__ACTIVITY__. Excluding pictures, what does the listing below contain from the line with "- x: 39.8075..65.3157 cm" up to and including the line with "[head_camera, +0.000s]", word for word?

================================

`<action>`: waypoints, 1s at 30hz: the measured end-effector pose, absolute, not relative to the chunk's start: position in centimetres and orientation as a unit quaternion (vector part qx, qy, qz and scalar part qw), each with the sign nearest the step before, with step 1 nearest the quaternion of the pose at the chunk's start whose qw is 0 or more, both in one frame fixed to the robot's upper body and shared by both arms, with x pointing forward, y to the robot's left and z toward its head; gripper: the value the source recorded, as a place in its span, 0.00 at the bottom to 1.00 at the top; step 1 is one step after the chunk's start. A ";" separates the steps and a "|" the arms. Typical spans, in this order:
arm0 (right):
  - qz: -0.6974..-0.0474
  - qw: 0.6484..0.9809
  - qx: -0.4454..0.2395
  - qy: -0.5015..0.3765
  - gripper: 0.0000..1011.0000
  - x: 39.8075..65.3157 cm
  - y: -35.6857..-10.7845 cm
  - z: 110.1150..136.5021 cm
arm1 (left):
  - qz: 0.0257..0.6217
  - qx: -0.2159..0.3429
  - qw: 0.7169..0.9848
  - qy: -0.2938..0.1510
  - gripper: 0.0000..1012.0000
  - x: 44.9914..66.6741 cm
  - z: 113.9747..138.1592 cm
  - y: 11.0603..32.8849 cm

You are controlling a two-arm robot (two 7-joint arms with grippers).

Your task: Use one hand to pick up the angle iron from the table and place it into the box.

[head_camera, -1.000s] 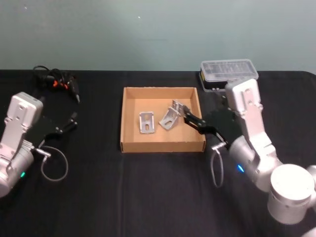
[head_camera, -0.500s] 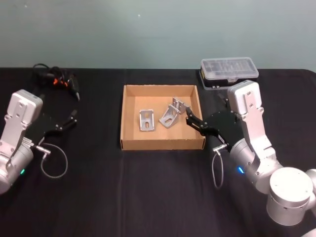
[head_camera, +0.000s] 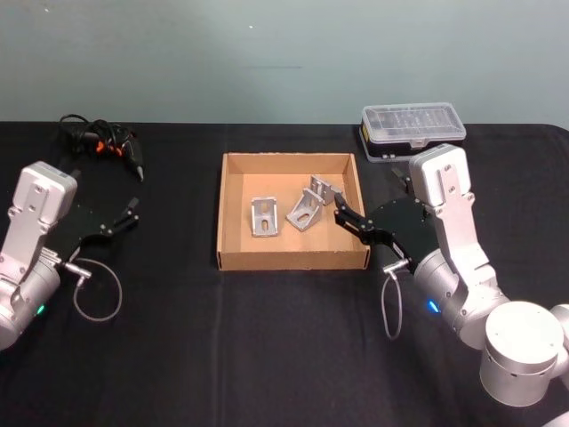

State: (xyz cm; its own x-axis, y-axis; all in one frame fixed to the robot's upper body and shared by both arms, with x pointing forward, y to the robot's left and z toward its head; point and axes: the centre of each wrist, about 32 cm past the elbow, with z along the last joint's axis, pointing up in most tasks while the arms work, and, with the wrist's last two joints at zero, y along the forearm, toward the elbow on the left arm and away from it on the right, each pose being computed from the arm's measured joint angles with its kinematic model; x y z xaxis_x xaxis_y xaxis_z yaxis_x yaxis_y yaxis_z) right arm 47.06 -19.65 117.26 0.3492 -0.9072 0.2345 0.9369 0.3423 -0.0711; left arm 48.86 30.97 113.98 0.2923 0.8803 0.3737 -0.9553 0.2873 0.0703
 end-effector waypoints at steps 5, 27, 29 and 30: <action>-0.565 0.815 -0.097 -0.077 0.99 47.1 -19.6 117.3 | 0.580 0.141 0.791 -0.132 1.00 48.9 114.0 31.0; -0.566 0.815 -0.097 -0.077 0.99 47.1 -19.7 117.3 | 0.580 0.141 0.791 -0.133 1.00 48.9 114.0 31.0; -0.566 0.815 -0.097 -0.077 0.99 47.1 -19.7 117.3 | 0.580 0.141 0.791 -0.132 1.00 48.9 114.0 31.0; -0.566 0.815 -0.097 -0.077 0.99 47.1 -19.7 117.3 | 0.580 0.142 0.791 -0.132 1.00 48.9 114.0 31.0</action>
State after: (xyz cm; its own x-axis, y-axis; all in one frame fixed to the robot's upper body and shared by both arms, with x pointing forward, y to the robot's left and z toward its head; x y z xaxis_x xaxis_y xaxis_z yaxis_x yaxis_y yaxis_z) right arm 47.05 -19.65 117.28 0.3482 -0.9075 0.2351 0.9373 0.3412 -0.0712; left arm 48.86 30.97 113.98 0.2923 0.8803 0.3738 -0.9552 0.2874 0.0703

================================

__TASK RESPONSE__.
  - x: 39.8075..65.3157 cm
  - y: -35.6857..-10.7845 cm
  - z: 110.1150..136.5021 cm
arm1 (left):
  - qz: 0.0257..0.6217
  - qx: -0.2159..0.3429
  - qw: 0.7169..0.9848
  - qy: -0.2938..0.1510
  - gripper: 0.0000..1012.0000
  - x: 44.9914..66.6741 cm
  - z: 113.9747..138.1592 cm
  - y: 11.0603..32.8849 cm

You are controlling a two-arm robot (two 7-joint arms with grippers).

Your task: Use one hand to pick up the angle iron from the table and place it into the box.

[head_camera, -1.000s] 
[head_camera, -0.500s] 
[head_camera, +0.000s] 

Nothing else is needed for the answer.